With the events of Harlon's death unveiled from the jump, the film becomes a humorous game of cat and mouse wherein Marta attempts to keep herself free of suspicion while assisting the police and the private investigator, Benoit Blanc (Daniel Craig), who was hired to solve the case. As the story progresses, you get to know the players in the Thrombey family game and realize that despite how any of them may seem on the surface, each one is hiding a vindictive, selfish, or otherwise contemptible personality just underneath their polite veneer. Some, like 16-year-old Jacob (Jaeden Lieberher), the alt-right internet troll (or "literal Nazi" as he is described) wear their despicable nature right on top. Others, like Jacob's cousin Meg (Katherine Langford), bury it deep down under layers of performative progressivism buoyed by a life of safety and the security of wealth. Sometimes it's the subtleties of a family knowing that Marta is an immigrant but being unable to recall which country she is from. Other times it's that same family turning on her and her mother the moment she threatens the very safety and security they all pretended not to need only days before. No one comes out smelling like a rose.

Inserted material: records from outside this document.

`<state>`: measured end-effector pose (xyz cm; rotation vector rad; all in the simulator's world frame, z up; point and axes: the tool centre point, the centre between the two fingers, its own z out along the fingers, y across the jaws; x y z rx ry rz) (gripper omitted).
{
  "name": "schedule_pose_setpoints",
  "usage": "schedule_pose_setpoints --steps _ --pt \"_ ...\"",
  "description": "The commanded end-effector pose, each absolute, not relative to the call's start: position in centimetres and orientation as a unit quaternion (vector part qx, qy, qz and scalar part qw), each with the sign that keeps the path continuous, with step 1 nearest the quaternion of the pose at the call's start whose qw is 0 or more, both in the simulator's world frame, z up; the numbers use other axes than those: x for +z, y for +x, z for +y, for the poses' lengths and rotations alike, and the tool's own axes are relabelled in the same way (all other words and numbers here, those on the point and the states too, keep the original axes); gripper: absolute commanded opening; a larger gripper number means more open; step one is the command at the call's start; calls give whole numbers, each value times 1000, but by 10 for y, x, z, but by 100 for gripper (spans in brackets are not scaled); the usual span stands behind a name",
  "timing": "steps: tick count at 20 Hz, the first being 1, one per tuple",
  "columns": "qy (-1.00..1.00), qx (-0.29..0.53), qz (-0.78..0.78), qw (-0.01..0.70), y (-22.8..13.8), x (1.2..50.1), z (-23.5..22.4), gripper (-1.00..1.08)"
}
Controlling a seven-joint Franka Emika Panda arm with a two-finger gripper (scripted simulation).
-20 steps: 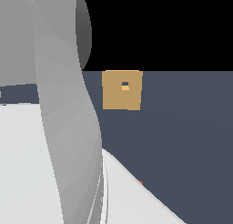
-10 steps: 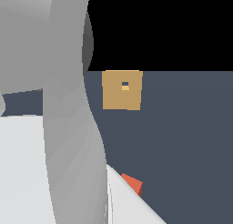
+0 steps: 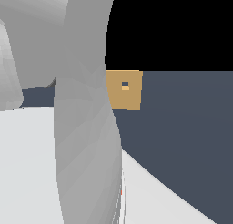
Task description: Insert the peg into the horizontal hole in a box.
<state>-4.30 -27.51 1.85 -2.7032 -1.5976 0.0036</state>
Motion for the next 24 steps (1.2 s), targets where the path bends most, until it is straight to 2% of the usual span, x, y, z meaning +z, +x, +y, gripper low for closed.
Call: schedule_pose_setpoints --steps 1,9,18,24 --pt "-857 0 -516 0 -36 23 -262 -100" --pt "-830 0 -558 0 -6 45 -180 -100" --pt "-774 1 -633 -1 28 86 -20 -100" --pt "-743 1 -669 -1 35 107 61 -100"
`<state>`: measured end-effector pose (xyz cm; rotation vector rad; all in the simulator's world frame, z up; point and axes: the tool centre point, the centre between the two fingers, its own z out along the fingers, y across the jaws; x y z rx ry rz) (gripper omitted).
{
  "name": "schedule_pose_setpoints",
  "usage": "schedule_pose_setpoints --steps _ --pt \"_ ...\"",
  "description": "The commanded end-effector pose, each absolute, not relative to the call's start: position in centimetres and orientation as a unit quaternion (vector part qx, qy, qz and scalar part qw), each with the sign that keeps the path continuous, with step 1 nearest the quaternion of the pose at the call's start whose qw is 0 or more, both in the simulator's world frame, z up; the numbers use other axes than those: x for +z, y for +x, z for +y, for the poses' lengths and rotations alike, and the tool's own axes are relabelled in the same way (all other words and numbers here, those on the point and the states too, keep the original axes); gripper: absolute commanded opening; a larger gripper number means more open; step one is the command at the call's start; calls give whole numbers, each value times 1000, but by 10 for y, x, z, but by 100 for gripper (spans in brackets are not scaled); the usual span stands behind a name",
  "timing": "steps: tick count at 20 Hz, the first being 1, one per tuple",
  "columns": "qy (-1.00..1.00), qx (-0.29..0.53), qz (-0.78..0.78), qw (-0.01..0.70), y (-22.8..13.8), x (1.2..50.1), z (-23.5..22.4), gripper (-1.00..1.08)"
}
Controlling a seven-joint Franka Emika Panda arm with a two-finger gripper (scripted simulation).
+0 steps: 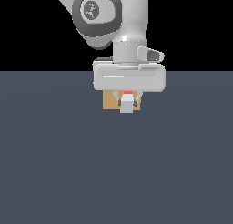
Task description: Insert the peg into the horizontal hole in a box.
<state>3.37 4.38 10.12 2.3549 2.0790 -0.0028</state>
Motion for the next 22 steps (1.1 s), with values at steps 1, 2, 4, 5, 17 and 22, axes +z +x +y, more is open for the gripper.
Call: schedule_pose_setpoints --steps 1,2,4,5,17,22 --pt "740 0 673 1 36 110 71 -100" --pt "736 0 677 1 36 112 80 -100" --pt "731 0 683 1 36 115 94 -100" --pt "728 0 685 0 36 117 100 -100" --pt "724 0 690 0 39 120 108 -100" --pt "724 -1 690 -1 38 118 109 -100"
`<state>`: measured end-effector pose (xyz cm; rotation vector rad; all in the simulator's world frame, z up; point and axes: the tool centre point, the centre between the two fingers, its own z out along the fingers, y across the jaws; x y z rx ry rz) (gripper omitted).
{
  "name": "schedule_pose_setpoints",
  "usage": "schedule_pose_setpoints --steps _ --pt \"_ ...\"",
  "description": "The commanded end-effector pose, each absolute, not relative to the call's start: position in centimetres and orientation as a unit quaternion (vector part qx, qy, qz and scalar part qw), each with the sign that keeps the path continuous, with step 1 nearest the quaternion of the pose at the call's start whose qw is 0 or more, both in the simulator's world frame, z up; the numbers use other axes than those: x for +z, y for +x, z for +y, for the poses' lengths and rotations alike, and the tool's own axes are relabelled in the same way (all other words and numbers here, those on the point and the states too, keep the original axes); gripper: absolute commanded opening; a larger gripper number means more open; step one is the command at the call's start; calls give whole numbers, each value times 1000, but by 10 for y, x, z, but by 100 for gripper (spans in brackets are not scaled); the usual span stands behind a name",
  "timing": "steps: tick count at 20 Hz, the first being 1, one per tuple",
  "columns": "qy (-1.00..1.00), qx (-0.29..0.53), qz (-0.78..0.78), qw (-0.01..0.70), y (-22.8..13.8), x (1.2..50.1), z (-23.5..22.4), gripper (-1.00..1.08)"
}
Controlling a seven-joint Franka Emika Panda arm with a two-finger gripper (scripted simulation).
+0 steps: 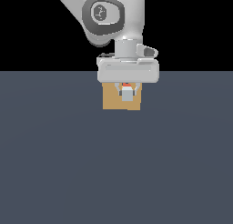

No one, that is, except Marta.

In addition to framing device and audience point of view, Marta's role in the story of Harlon Thrombey's untimely demise is also as the only truly good person in a cast of equally villainous, though technically innocent, suspects. Marta was a friend to Harlon. She was kind to the entire family no matter how she was treated. Marta never wanted to lie but did it to protect her family. She didn't want Harlon's money despite what it would mean for her and her mother and sister because, unlike Harlon's entire family, she did not feel she deserved what she did not earn. Marta cared, deeply, and the movie rewarded her for it.

Marta, as it turned out, never caused Harlon's death, despite the best efforts of the film's real villain. She was good at her job, she cared for her patients, she cared for her friends, and when the choice came down to her friend or her freedom, she chose her friend. When she could continue lying or dispel her guilt with the truth, she chose the truth. And when she could have left questions unanswered, she chose to hand over a piece of evidence she thought would prove her guilt — thus, ironically, proving her innocence.

Credit: Claire Folger / Lionsgate

Knives Out does a number of fascinating things with its plot and its characters. It turns a whodunnit on its head, revealing the truth of the events of Harlon's death so early in the film that what was supposed to be a murder mystery is, for the majority of the story, neither a murder nor a mystery. But it's what it does with its conclusion that is perhaps the most interesting and the most refreshing. Had, for example, Agatha Christie been the one telling this tale, there would be no Marta, no kindhearted girl at the center of the story who defeats her foes with truth and justice. There would be only a series of unlikeable, wealthy white people, each with a terrible secret and a distasteful nature, ultimately undone by the savvy detective protagonist.

Instead, Johnson crafts a tale with a twist worthy of Christie and Doyle and Chandler and all those who came before, but with a message rarely seen in the world of death and detectives: truth wins, evil is defeated, and no matter how many terrible, vile people you may meet, there are at least a few who are truly good and truly kind.

In fact, Knives Out is just the latest of Johnson's films to take on an optimistic viewpoint even while telling a story set in a sad or cruel world. Nearly every film — with the exception of Brick, I suppose — includes a protagonist who is, at their core, a good and kind person just trying to make sense of a world and a life that has dealt them a raw deal. Even Looper, one of his bleakest stories, ends with hope. It's a bittersweet hope, certainly, as is any story that ends with loss or sacrifice, but it's a hope for a better tomorrow. These days, when the world seems divided and cruel and every headline is soaked in blood or despair or contempt or crime, it is good to see a film that reminds us there are good people out there, just doing their best.